= James Sheldon Trayer =

James Sheldon (died 1939) was an officer in the United States Navy and a recipient of the Navy's second-highest decoration, the Navy Cross.

Trayer joined the Navy in around 1901 as a "landsman for training" and rose through the ranks to become a lieutenant commander by the end of his career. He served as a quartermaster on early destroyers and on the battleship USS New Jersey (BB-16) during the Great White Fleet's cruise around the world in 1909. On October 28, 1911, he commanded the first company of recruits to graduate from the Great Lakes Recruit Training Command, three months after the facility opened. Trayer continued training recruits at Great Lakes until 1914.

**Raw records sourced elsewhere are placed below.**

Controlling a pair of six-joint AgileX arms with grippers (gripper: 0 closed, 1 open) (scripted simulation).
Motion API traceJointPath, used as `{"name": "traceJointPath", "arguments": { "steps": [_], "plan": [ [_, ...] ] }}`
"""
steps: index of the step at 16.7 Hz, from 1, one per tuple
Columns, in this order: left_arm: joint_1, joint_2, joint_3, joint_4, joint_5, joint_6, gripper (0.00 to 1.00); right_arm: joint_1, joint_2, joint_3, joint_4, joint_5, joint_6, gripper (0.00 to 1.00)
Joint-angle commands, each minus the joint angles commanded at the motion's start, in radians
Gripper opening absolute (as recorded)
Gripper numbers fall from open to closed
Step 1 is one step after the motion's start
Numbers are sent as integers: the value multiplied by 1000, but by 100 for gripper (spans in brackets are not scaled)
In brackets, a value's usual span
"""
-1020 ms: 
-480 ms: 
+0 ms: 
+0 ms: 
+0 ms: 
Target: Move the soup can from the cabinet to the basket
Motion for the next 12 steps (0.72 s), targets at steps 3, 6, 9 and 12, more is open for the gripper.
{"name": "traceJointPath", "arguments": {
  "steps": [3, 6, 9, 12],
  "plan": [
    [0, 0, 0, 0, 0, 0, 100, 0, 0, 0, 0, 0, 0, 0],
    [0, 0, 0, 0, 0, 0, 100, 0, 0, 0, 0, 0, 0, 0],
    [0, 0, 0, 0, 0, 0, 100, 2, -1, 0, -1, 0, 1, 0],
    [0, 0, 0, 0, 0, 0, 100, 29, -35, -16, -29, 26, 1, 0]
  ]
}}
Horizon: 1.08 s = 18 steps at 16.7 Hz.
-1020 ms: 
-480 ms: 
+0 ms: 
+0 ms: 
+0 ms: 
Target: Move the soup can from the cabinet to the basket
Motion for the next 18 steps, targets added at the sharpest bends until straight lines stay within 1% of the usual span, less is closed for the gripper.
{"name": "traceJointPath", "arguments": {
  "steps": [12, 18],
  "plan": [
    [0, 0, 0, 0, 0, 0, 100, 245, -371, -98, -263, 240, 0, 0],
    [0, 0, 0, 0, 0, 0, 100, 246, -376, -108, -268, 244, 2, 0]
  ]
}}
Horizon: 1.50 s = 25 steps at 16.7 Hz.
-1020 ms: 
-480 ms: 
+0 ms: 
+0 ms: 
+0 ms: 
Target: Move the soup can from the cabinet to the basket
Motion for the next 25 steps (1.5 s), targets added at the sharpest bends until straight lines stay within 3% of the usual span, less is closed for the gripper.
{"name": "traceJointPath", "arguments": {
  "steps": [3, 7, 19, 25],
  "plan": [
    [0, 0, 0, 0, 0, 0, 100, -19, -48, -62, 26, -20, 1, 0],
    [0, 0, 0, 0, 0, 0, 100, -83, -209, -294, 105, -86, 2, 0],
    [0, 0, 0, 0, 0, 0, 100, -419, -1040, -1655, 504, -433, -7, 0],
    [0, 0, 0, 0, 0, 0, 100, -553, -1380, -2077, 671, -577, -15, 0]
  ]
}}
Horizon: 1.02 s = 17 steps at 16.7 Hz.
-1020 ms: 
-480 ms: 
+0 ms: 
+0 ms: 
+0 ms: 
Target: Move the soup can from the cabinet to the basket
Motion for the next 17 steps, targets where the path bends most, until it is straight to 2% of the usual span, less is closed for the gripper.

During World War I, he became a commissioned officer and was the commander of the tug USS Sonoma (AT-12). He was awarded the Navy Cross for many rescues during the winter of 1917–1918 in the North Atlantic, and for helping torpedoed merchant ships. His official citation reads in part: "For distinguished service ... in assisting ice-bound vessels in the winter of 1917-1918 ... and for valuable and seamanlike assistance under very difficult circumstances."

Trayer retired from the Navy in 1931 and died 8 years later.

==Namesake==
A mock ship used for training at Great Lakes Recruit Training Command, USS Trayer (BST-21), was named in his honor.